16. Gagal Lagi

36 5 0
                                    

"Aduh anak, Mama sudah pulang," ucap Erin menyambut kedatangan Asta dengan senang hati.

Ia juga memeluk singkat Asta karena anaknya seperti tidak terlihat senyumnya. Padahal tadi pagi sebelum pergi masih ceria-cerira saja. Mengatakan kalau sebentar lagi Asta punya pacar.

Namun, setelah pulang kenapa anaknya seperti orang yang putus cinta.

Erin yang kasihan membawa Asta disisi Brama, sang suami yang sedang memantau perkembangan perusahaan lewat ponsel.

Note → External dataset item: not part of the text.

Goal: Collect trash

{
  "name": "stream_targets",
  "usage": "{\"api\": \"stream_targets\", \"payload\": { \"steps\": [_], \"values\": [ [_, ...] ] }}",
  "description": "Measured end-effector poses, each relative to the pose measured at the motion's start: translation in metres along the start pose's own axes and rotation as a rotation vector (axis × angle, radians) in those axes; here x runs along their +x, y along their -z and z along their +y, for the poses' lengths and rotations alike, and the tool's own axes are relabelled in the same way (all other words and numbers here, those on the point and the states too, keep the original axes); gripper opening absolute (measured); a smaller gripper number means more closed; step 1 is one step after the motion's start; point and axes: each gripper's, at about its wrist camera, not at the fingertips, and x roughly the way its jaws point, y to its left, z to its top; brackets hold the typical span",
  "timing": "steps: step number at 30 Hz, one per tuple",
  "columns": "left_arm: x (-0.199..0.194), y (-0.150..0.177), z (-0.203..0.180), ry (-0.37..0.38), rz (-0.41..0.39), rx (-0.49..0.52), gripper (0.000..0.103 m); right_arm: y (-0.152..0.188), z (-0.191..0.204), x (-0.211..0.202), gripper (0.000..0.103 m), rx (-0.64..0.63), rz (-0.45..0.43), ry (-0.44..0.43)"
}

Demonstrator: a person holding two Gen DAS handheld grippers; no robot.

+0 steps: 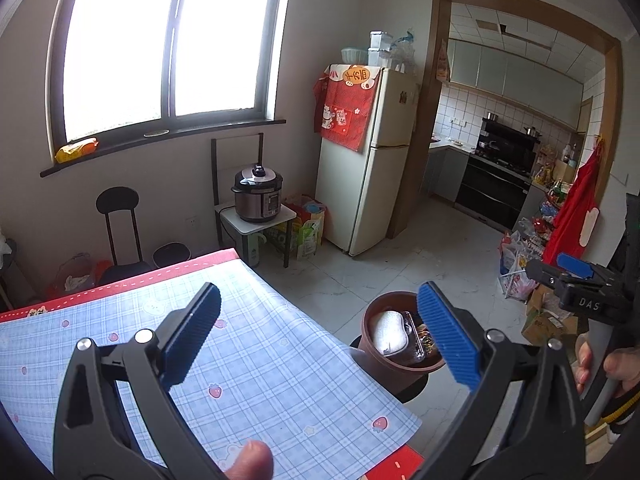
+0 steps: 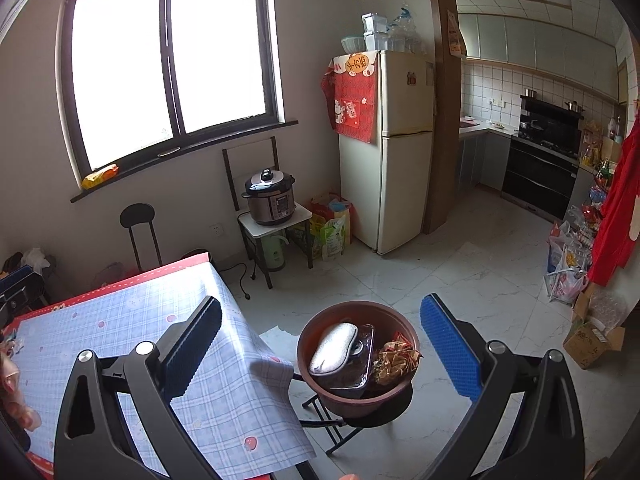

"Kamu ditolak?" tanya Erin hati-hati, tapi Asta malah menggeleng.

Memiliki kemungkinan lain, Erin mencoba berpikir sebentar dan bertanya lagi. "Pacar kamu belum suka balik?"

Kembali Asta menggeleng, membuat Erin menatap Brama. Ayah satu anak itu mulai penasaran dengan percapakan istri serta anaknya.

"Kalau diterima bawa ke rumah langsung," cetus Brama yang mengira masalah Asta adalah takut mereka berdua tidak setuju.

Pada nyatanya siapun yang Asta berani ajak ke rumah untuk dikenalkan, Brama akan menerima seratus persen dan juga istrinya selalu menyayangi pilihan Asta.

Bagi mereka pilihan Asta adalah hak Asta, Brama dan Erin hanya perlu merestui saja.

Akan tetapi Asta yang tadinya kusut sekarang menghela napas kasar dengan wajah semakin ditekuk.

"Alya salah paham, dia ningalin Asta sebelum jelasin apa-apa. Padahal Asta sudah menyiapkan rencana untuk diam-diam pacaran. Kalau dikeluarkan itu bukan masalah," ungkap Asta yang terlihat sangat sedih.

Erin yang paham itu langsung mengelus pundak Asta. "Hah, kamu kenapa mggak bertindak dari awal. Mungkin saja Alya tidak kecewa."

"Padahal Ayah suka sekali dengan Alya, kami ingin Alya benar-benar menjadi menantu. Dia anak yang baik," sambung ayah yang juga merasa kecewa jika Asta tidak mendapatkan Alya.

Mereka berdua juga tidak bisa menekan, jadi dengan kata-kata penenang Erin kembali mengoreksi kekecewaan di awal.

"Kamu masih bisa berjuang, dua hari lagi setelah kita pulang dari rumah nenek kami coba lagi, ya," ucap Erin, ia terus mengelus rambut Asta yang lembut.

Perawatan Asta dari ujung ke ujung memang tidak pernah terlewatkan. Erin ingin punya anak cewek, tapi karena tidak bisa, Erin sedikit melampiaskannya kepada Asta.

Karena tidak ingin anaknya hilang semangat, Brama juga ikut mendukung. "Nanti kalau kamu gagal, ayah bantu pake semangat," ucapnya, terkekeh pelan di akhir kalimat.

***
"Ke mana Asta?" batin Alya, melihat kelas yang sudah penuh tapi tidak Asta yang terlihat.

Hari ini kebetulan memang jam kosong. Tapi saat Alya sadar Astatidak ada di kelas, Alya langsung binggung. Ingin bertanya tentang Asta pun Alya binggung kepada siapa dia bisa bertanya.

Setelah semuanya meminta maaf, Alya jadi merasa tenang sekaligus canggung. Semuanya tidak benar-benar bisa Alya terima, tentunya karena truma di masa lalu.

Sekarang trauma baru kembali tumbuh. Dikira Asta akan berjuang hingga titik yang Alya harapakan, Asts malah tertinggal di tengah penantian sendirian.

"Ouh mungkin sekarang Asta juga tidak nyaman," pikir Alya yang memutuskan ke luar dari kelasnya.

Ia menuju loker, ingin menaruh baju olahraganya yang kemarin dicuci di rumah. Sekitar lima menit dari kelas ke loker, karena tempatnya ada di ujung.

Saat sampai di sana, dan Alya membuka loker, banyak foto tiba-tiba jatuh di samping kaki Alya. Itu adalah foto saat kemarin dirinya dan Asta makan di kafe. Setiap gerakan mereka dijepret, lalu cetakannya berisi coretan spidol mereka.

Ada juga beberapa kata kasar, hinaan, dan ancaman, menyurub Alya menjauh.

"Padahal tanpa disuruh juga Asta udah mundur," gumam Alya yang merasa miris karena niat di pelaku sia-sia.

Dengan cepat Alya memunguti foto, membuangnya ke tong sampah yang ada di sudut ruangan.

Kehidupan damai Alya belum sepenuhnya ditemukan, jadi mari berjuang lagi.